Une décolonisation qui ne passe pas

Suite à la conquête de 1830, la France occupe l'Algérie sans l'avoir vraiment souhaité. Après la difficile soumission du pays, Napoléon III échoue à constituer en Algérie un « royaume arabe » associé à la France. La IIIe République qui lui succède fait de l'Algérie le joyau du deuxième empire colonial de la France (le premier a été perdu avec le traité de Paris de 1763 et l'indépendance de Saint-Domingue en 1801). 

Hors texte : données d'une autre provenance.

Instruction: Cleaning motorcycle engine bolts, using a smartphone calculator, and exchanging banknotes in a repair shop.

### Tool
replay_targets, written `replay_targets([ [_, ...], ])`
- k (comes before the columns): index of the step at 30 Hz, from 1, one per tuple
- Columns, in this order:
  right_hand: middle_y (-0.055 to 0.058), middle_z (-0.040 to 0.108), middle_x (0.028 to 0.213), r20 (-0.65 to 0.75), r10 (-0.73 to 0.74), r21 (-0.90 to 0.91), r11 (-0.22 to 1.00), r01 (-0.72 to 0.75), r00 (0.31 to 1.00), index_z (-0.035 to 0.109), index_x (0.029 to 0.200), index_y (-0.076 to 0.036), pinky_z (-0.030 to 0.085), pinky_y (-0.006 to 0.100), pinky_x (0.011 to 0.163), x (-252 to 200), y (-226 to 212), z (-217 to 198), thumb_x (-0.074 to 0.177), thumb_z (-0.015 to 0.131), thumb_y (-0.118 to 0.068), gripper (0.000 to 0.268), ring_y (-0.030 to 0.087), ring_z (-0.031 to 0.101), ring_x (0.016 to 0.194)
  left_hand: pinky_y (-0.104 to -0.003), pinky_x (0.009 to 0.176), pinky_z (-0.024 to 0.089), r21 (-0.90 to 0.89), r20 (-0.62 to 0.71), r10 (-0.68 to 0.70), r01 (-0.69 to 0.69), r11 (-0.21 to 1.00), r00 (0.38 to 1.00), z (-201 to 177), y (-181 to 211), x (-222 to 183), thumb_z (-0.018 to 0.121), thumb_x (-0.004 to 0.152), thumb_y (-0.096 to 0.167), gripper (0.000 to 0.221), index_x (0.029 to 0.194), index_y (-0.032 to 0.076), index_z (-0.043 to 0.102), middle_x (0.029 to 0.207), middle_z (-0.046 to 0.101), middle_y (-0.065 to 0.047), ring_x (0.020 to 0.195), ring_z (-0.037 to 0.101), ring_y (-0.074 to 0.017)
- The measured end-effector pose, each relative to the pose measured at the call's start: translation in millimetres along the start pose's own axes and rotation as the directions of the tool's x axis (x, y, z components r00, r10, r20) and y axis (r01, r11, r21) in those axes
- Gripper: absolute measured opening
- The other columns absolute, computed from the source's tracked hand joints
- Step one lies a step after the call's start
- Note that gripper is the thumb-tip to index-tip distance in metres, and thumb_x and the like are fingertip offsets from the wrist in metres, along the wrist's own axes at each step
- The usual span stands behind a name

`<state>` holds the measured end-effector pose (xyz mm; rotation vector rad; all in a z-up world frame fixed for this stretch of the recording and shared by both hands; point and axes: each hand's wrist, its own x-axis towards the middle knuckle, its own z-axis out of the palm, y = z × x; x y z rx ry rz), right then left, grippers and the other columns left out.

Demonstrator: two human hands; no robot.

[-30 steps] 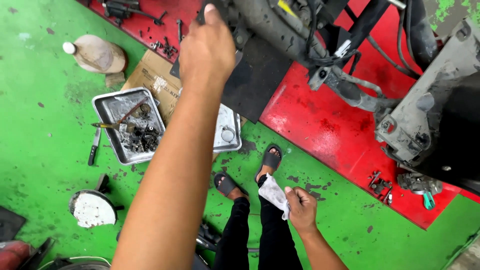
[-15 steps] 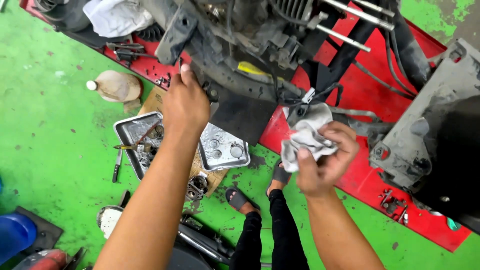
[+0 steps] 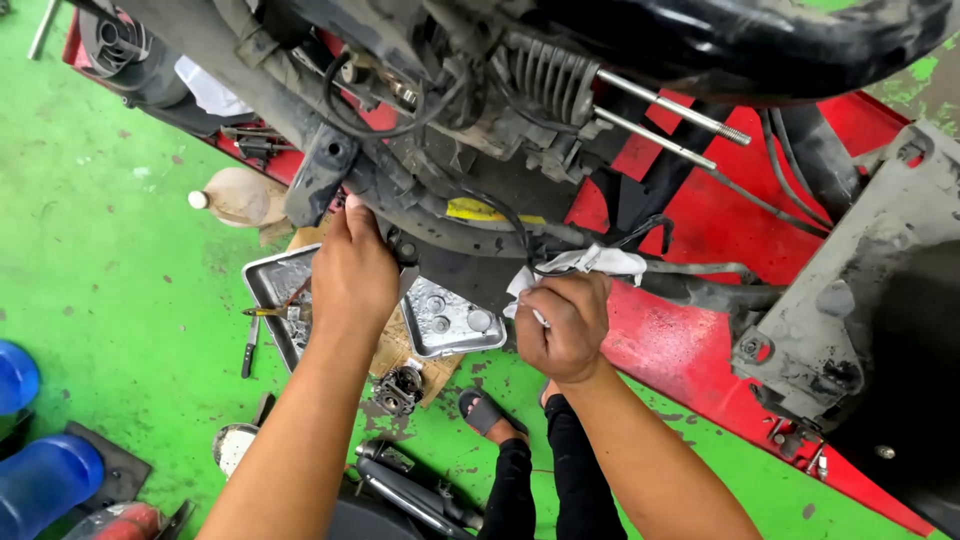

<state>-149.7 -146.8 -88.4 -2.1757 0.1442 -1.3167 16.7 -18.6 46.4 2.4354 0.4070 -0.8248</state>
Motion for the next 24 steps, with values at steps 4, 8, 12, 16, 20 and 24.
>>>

La gauche républicaine, très engagée dans la colonisation, organise dans la colonie un régime franchement discriminatoire (note). Par  le décret Crémieux, elle accorde la citoyenneté française aux habitants israélites cependant que la population musulmane est majoritairement maintenue à l'écart du progrès économique et social.

Les musulmans conservent le droit de demander la citoyenneté française, conformément au senatus-consulte de 1865, une loi du Second Empire. Mais ils doivent pour cela renoncer à titre individuel au statut coranique, jugé incompatible avec la Déclaration des Droits de l'Homme et du Citoyen (inégalité juridique de l'homme et de la femme). En acceptant la citoyenneté, ils se privent de faire appel aux arbitrages du juge coutumier, le « cadi », ainsi que de pratiquer la polygamie, le droit de répudiation...

Malgré ces contraintes, il semble que de nombreux musulmans auraient été prêts à se faire « naturaliser ». Dès 1871, des groupes de villageois se rendent à cette fin auprès du juge de paix Mais ils sont découragés par les obstacles de l'administration locale (note). La citoyenneté est même refusée aux quelques milliers de Kabyles qui ont fait le choix de se convertir à la religion chrétienne ! 

Les musulmans sont donc soumis à partir de 1881 au régime de l'indigénat, avec l'obligation d'un permis de circulation. Bien que non-citoyens, ils n'en sont pas moins astreints au paiement de l'impôt et au service militaire.

La IIIe République constitue la même année, en 1881, l'Algérie sous la forme de trois départements : Oran, Alger et Constantine. Elle francise par la même occasion les noms de localités.

En 1898, un statut spécial place les trois départements algériens sous l'autorité d'un gouverneur général dépendant du ministère de l'Intérieur, avec une Assemblée algérienne élue de 69 membres dont 48 Européens et assimilés.

Relance de la colonisation

La IIIe République relance par ailleurs la colonisation européenne. Les premiers bénéficiaires sont 10 000 ressortissants de l'Alsace-Moselle qui ont quitté leur terre natale suite à son annexion en 1871 par l'empire allemand.